A Need for Intersectionality-Driven Mental Health Initiatives
Andre Menchavez (he/him), a queer Filipinx, shares his story as well as the stories of others in his article, “It's Time to Talk about the Mental Health Impacts of Being Asian and Queer.” Here, he discusses how queer movements are deeply influenced by the white colonial lens, neglecting intersectional identities.
“Most queer spaces favor whiteness; I have been alienated from the queer community because of my Asian identity. These experiences of alienation taught me that the color of my skin made me undesirable... Additionally, in my experience in the Filipinx community, religious fundamentals engrained in this culture were often anti-queer, and therefore, anti-me... I was taught that queerness was blasphemous and wrong.”
— Andre Menchavez (he/him)
“It's Time to Talk about the Mental Health Impacts of Being Asian and Queer”
Andre’s experiences are not isolated to the Filipinx community; it is common among all cultures subjected to racism, xenophobia, and colonialism. The Trevor Project conducted a survey that affirms numerous queer BIPOC youth share the same struggles as him.
“Half of respondents reported discrimination based on their race/ethnicity in the past year, and only 1 out of 3 found their homes to be LGBTQ-affirming.”
Kali Cyrus, MD, MPH, noticed common themes in her patients with depression (ages 20s and 30s) and mental health struggles that began in their youth. Several recalled stories of feeling excluded from their racial communities or undesirable as genderqueer teens.

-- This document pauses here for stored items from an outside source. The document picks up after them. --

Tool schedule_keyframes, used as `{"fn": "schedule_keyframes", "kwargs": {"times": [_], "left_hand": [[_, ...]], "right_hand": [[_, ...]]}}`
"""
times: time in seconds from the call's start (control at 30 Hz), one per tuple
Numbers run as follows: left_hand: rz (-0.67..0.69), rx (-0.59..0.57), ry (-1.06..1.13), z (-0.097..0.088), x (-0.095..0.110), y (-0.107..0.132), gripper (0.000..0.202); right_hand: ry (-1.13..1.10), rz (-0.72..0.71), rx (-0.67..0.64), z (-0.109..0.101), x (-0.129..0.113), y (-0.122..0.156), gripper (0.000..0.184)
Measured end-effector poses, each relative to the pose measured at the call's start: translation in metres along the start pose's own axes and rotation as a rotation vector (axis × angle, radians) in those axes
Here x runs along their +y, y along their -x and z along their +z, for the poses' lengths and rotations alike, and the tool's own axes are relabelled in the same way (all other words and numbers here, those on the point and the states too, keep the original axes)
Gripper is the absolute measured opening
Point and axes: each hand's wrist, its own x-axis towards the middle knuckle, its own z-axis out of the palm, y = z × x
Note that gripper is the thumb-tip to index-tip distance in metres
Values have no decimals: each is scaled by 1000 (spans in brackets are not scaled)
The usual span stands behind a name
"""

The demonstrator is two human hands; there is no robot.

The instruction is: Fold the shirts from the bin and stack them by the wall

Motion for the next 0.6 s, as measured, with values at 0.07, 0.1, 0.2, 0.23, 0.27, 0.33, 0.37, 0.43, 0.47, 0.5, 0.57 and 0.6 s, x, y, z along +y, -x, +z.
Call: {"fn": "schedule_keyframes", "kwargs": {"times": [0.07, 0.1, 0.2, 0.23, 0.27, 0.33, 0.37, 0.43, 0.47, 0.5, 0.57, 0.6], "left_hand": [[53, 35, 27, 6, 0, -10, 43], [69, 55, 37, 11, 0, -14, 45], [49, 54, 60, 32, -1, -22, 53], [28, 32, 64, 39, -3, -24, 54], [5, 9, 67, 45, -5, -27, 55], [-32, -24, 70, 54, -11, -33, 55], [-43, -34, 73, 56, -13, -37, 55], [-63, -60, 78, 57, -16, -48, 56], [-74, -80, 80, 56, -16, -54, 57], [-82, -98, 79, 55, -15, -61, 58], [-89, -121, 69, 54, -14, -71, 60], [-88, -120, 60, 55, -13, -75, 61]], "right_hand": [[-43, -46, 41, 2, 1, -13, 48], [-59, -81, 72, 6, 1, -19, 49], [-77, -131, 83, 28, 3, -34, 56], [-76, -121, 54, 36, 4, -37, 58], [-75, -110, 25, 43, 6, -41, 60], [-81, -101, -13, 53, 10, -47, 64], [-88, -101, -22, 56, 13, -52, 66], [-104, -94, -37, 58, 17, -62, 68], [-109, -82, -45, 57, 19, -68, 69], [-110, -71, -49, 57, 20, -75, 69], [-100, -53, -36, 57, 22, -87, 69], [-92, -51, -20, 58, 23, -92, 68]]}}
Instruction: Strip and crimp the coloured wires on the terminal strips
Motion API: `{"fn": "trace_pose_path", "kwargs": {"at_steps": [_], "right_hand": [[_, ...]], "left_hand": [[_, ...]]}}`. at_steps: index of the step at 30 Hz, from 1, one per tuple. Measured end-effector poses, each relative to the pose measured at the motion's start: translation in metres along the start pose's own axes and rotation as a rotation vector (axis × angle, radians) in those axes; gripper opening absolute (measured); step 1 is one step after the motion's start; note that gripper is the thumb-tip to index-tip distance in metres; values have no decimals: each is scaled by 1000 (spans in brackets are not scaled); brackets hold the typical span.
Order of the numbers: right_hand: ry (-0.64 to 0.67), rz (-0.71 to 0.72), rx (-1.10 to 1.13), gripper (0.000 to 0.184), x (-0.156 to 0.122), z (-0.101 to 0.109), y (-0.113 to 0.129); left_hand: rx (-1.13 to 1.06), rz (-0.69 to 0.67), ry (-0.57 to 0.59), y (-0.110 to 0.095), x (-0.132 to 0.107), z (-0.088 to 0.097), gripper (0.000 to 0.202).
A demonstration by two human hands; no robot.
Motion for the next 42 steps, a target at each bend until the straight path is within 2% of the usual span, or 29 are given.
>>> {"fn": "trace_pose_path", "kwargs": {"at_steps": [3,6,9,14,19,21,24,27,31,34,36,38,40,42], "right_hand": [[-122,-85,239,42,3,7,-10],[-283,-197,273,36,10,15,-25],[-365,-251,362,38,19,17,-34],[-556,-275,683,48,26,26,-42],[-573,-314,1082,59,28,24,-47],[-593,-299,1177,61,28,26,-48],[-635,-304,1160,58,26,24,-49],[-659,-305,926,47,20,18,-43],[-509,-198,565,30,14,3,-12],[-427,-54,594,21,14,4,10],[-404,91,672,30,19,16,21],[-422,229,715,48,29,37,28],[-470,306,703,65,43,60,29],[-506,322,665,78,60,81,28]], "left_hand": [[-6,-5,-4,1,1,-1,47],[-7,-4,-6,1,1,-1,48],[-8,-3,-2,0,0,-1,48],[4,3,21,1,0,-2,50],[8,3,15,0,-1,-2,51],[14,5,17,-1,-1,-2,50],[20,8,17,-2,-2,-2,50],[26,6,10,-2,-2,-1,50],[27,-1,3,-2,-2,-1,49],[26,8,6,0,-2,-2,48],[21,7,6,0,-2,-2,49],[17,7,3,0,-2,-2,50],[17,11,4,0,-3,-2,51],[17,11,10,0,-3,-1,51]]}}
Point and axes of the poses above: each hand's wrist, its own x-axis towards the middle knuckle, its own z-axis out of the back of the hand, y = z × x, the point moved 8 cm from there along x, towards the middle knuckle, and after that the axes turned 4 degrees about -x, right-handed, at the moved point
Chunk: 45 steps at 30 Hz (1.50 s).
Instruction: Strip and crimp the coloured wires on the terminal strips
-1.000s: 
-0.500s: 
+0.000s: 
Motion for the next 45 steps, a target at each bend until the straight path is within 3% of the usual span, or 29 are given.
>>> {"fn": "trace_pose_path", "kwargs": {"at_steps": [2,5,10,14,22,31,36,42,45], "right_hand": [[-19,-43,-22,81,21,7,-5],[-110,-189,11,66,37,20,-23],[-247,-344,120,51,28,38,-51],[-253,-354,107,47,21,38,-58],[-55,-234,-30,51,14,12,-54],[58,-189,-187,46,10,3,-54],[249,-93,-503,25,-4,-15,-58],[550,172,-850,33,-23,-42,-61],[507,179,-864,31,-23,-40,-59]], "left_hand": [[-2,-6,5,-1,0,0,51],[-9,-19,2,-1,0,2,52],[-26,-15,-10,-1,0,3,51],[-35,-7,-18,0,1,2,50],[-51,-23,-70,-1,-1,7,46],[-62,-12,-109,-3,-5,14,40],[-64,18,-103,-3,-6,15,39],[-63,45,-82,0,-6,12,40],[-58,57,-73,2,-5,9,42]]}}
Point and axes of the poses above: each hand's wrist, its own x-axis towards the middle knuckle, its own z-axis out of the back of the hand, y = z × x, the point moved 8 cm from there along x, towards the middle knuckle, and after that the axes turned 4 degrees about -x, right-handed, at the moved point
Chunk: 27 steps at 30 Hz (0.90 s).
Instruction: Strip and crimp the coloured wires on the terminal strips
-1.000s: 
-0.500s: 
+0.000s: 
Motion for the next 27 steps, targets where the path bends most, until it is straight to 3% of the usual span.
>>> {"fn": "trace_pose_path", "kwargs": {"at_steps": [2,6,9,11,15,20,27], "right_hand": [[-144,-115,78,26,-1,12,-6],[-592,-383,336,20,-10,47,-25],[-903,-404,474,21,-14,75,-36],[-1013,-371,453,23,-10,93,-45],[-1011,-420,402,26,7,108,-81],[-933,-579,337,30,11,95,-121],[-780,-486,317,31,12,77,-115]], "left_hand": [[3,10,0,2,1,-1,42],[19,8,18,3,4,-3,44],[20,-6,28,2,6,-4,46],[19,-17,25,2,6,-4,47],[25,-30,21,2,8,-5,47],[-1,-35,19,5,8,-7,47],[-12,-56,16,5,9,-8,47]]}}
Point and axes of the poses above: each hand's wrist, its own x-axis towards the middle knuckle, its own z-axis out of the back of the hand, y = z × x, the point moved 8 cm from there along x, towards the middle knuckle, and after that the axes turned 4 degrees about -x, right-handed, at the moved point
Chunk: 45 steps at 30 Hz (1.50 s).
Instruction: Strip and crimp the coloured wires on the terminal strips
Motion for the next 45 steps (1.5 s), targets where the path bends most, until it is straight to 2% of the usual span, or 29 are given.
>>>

Westerners paint BIPOC communities as homophobic and backwards when it is truly the colonial state that perpetuated these beliefs. From my experience, I notice that cultural assimilation, when paired with Asian shame culture, can create a harmful setting for any queer Asian immigrant.
Unpacking the Stigma in South Asian Communities
As mentioned above, immigrant populations are especially vulnerable to mental health problems as they endure the pressure of social conformity. The South Asian 2SLGBTQIA+ community provides much-needed support, but this lack of acceptance from family leaves them vulnerable to anxiety and depression. Children of immigrants already carry the burden of knowing that their parents made a huge sacrifice by moving to a foreign country for a better life. The never-ending struggle to avoid disappointing them is a gateway to guilt-tripping and self-loathing. Therefore, the act of coming out or even being open about their queer identity is a lot more stressful.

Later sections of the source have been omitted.